Re: [PATCH RFC 3/4] RDMA/umem: Add API to return optimal HW DMA addresses from SG list

Shiraz Saleem <shiraz.saleem@xxxxxxxxx> · Tue, 30 Oct 2018 18:25:25 -0500

On Thu, Oct 25, 2018 at 08:40:29PM -0600, Jason Gunthorpe wrote:
> On Thu, Oct 25, 2018 at 05:20:43PM -0500, Shiraz Saleem wrote:
> > > > +
> > > > +/**
> > > > + * ib_umem_next_phys_iter - SG list iterator that returns aligned HW address
> > > > + * @umem: umem struct
> > > > + * @sg_phys_iter: SG HW address iterator
> > > > + * @supported_pgsz: bitmask of HW supported page sizes
> > > > + *
> > > > + * This helper iterates over the SG list and returns the HW
> > > > + * address aligned to a supported HW page size.
> > > > + *
> > > > + * The algorithm differs slightly between HW that supports single
> > > > + * page sizes vs mixed page sizes in an MR. For example, if an
> > > > + * MR of size 4M-4K, starts at an offset PAGE_SIZE (ex: 4K) into
> > > > + * a 2M page; HW that supports multiple page sizes (ex: 4K, 2M)
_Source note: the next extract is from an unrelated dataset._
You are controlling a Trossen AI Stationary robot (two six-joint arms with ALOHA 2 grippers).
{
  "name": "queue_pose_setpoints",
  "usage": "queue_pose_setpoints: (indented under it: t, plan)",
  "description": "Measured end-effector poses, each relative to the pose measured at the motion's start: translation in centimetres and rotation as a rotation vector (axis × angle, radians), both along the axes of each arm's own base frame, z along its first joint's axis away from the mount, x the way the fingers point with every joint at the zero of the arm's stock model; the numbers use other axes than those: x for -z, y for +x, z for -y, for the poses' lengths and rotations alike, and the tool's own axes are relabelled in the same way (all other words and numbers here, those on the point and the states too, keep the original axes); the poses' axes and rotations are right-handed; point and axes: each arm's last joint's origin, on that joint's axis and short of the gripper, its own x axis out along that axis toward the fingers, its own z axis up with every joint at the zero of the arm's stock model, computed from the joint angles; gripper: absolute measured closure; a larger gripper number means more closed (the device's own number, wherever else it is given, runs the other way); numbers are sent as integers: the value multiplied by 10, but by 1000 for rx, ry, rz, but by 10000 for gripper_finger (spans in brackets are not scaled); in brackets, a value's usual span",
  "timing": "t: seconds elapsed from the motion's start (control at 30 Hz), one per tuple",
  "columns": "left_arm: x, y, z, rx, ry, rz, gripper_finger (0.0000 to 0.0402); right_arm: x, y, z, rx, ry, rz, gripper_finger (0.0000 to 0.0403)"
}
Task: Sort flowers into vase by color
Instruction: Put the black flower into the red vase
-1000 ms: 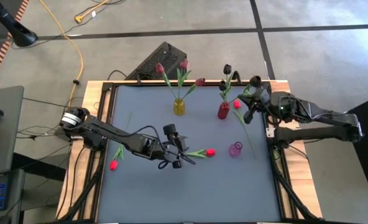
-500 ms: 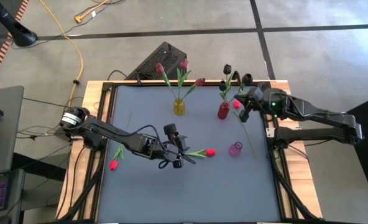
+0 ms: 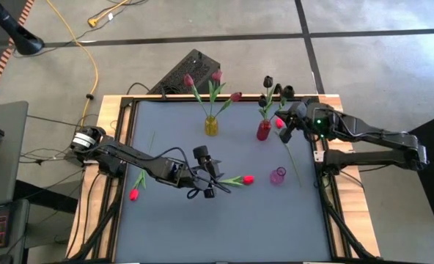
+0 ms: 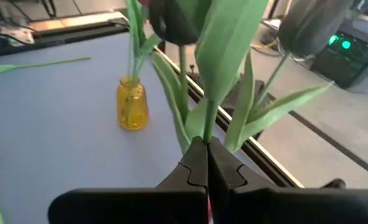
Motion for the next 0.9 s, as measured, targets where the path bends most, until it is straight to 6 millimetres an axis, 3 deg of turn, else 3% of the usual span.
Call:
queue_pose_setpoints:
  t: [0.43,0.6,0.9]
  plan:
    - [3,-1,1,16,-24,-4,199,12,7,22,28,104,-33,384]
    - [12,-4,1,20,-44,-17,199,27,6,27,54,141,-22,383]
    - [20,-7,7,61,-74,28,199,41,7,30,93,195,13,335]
> > > > + * would get 511 4K pages and one 2M page. Single page support
> > > > + * HW would get back two 2M pages or 1023 4K pages.
> > > 
> > > That doesn't seem quite right, the first and last pages should always
> > > be the largest needed to get to alignment, as HW always has an
> > > offset/length sort of scheme to make this efficient.
> > > 
> > > So I would expect 4M-4k to always return two 2M pages if the HW
> > > supports 2M, even if supports smaller sizes.
> > > 
> > > For this to work the algorithm needs to know start/end...
> > > 
> > > Maybe we should not support multiple page sizes yet, do we have HW
> > > that can even do that?
> > 
> > 
> > Sorry. I think my comment is confusing.
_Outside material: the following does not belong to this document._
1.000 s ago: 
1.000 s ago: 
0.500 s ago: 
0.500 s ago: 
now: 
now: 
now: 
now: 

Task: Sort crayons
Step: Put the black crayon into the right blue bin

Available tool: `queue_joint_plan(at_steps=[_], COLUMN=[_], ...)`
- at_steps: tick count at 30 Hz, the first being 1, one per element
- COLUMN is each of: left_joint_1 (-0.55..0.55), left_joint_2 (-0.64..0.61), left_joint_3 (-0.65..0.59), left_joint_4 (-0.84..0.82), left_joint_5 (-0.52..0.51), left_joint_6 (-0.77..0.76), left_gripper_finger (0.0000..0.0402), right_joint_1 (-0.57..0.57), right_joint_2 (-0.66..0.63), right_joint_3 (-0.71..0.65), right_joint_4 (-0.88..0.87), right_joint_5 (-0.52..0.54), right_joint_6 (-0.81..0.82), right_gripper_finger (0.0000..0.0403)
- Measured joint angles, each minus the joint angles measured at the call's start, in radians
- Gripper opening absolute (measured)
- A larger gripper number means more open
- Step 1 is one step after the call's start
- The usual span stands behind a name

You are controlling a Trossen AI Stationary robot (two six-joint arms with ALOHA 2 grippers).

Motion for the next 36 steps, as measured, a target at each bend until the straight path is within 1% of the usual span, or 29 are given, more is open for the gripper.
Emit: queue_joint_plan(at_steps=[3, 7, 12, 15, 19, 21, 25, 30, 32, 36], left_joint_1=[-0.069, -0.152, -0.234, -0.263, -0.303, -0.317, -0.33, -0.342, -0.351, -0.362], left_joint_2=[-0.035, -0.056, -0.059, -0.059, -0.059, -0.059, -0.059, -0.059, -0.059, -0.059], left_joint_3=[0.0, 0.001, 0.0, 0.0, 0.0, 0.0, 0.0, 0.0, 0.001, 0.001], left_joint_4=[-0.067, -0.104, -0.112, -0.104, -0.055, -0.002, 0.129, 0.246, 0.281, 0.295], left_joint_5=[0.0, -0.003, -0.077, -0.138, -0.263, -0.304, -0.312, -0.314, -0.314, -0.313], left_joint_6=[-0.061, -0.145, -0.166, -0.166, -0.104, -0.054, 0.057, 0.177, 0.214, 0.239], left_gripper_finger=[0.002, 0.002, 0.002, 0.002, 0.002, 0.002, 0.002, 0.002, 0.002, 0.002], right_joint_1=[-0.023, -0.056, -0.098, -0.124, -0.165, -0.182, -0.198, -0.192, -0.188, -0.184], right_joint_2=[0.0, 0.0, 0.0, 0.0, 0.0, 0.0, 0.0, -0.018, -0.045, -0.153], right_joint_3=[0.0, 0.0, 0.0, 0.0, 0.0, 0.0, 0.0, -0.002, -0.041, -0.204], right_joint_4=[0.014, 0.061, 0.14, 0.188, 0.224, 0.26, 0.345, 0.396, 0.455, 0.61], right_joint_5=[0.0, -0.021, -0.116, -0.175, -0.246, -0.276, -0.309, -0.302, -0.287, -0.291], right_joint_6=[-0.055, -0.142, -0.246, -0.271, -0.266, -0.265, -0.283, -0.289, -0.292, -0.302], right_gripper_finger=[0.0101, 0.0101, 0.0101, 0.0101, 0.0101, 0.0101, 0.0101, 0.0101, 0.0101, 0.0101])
> > There is a typo in my description. Its not multiple page size but mixed
> > page size. In which case, I think it should be 511 4K and one 2M page
> > for my example of 4M-4k. This is how I understood it based on your
> > description here.
> > https://patchwork.kernel.org/patch/10499753/#22186847
> 
> I depends if the HW can do the start/end offset thing, ie if you can
> start and end on a partial page size.
> 
> Since IB requires this I assume that all HW can do it for all page
> sizes, and we can pretty much ignore the alignment of the start of the
> first sgl and the end of the last sgl.
> 

OK. I will tweak the algorithm accordingly.